**Task directions:** Among the records below, how many lines contain "mouse"? State the number and nothing more.

**Input for this task:**

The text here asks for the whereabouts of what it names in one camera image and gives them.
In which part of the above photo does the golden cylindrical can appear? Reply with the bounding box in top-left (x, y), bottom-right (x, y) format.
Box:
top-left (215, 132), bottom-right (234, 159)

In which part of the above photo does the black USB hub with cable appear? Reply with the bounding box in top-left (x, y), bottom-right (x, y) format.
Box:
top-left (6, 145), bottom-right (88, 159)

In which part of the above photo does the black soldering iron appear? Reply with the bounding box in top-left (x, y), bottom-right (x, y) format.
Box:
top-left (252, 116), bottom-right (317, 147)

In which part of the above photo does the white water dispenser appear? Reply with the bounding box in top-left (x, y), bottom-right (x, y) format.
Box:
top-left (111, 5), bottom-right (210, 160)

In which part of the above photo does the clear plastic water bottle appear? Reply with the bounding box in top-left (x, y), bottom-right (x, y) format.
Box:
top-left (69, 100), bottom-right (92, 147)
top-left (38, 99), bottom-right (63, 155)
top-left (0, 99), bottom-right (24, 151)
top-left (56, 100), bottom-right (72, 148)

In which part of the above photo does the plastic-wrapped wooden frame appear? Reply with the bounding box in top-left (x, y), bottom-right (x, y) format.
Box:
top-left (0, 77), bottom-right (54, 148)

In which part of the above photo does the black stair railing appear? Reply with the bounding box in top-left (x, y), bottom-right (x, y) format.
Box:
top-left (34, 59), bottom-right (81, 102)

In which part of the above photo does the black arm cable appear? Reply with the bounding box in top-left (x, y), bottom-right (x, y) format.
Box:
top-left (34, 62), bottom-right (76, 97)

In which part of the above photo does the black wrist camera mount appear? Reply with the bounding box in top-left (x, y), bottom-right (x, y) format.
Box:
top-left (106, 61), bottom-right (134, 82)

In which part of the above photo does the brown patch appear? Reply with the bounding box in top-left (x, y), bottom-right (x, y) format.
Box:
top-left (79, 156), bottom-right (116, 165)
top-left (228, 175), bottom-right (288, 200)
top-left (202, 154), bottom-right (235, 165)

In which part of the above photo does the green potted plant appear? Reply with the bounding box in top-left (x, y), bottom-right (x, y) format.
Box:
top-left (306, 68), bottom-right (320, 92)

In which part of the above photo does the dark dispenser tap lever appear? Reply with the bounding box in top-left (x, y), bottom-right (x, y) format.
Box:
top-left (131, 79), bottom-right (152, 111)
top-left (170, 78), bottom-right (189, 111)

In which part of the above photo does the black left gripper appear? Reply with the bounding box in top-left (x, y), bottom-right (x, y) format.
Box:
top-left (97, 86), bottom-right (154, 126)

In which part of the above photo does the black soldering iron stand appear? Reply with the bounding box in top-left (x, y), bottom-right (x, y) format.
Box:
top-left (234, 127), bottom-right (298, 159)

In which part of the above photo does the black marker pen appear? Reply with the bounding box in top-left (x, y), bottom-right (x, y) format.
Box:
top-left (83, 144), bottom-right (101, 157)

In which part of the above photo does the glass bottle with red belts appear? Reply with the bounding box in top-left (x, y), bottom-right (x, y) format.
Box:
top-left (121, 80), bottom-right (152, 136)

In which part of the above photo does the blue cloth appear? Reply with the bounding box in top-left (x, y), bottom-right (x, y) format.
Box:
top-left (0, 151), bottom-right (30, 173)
* * *
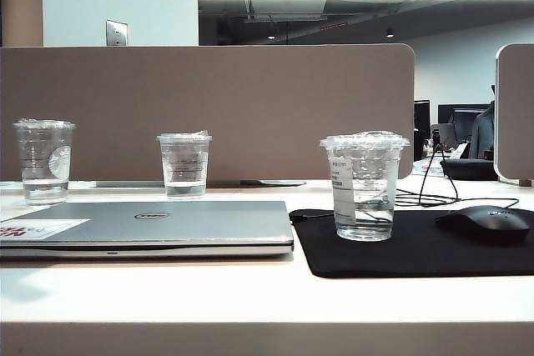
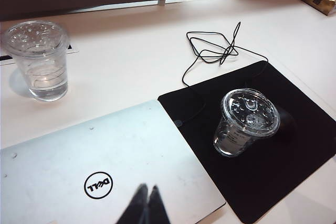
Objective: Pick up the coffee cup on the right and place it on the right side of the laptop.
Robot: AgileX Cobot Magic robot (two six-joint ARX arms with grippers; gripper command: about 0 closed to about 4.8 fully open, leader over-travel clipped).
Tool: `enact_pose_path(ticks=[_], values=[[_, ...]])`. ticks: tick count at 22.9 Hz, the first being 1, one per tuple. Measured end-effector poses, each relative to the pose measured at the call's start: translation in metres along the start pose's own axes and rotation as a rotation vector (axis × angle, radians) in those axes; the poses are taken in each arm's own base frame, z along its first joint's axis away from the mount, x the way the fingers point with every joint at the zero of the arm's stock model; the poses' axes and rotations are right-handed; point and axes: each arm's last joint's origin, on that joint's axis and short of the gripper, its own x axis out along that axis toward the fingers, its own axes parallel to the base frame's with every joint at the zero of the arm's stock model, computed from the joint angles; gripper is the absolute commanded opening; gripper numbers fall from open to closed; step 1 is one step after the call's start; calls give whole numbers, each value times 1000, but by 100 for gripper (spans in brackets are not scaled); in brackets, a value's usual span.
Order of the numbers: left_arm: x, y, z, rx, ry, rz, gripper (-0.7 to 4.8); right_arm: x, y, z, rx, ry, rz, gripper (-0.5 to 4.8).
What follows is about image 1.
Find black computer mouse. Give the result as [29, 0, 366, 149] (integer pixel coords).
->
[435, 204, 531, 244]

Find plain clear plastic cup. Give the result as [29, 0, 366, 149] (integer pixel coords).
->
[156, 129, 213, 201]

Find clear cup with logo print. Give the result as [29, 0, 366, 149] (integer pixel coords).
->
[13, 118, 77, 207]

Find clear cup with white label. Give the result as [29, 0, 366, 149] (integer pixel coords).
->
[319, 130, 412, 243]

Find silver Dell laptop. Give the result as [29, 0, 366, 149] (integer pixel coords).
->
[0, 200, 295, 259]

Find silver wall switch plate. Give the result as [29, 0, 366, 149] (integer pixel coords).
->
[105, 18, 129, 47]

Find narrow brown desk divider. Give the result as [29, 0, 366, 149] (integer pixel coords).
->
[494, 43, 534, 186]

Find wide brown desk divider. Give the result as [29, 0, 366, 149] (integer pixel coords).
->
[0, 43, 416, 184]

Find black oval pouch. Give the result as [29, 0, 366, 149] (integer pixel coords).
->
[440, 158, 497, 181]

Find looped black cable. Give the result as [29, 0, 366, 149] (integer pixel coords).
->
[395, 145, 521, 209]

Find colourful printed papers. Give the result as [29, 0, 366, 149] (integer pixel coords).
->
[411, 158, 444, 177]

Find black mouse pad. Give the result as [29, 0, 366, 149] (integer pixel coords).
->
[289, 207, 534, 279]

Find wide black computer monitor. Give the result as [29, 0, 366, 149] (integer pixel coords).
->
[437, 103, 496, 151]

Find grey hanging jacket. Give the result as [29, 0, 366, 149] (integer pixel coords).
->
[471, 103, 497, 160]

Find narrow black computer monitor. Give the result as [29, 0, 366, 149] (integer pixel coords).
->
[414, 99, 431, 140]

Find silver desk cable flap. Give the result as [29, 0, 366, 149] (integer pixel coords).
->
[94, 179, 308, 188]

**Exercise answer:** 2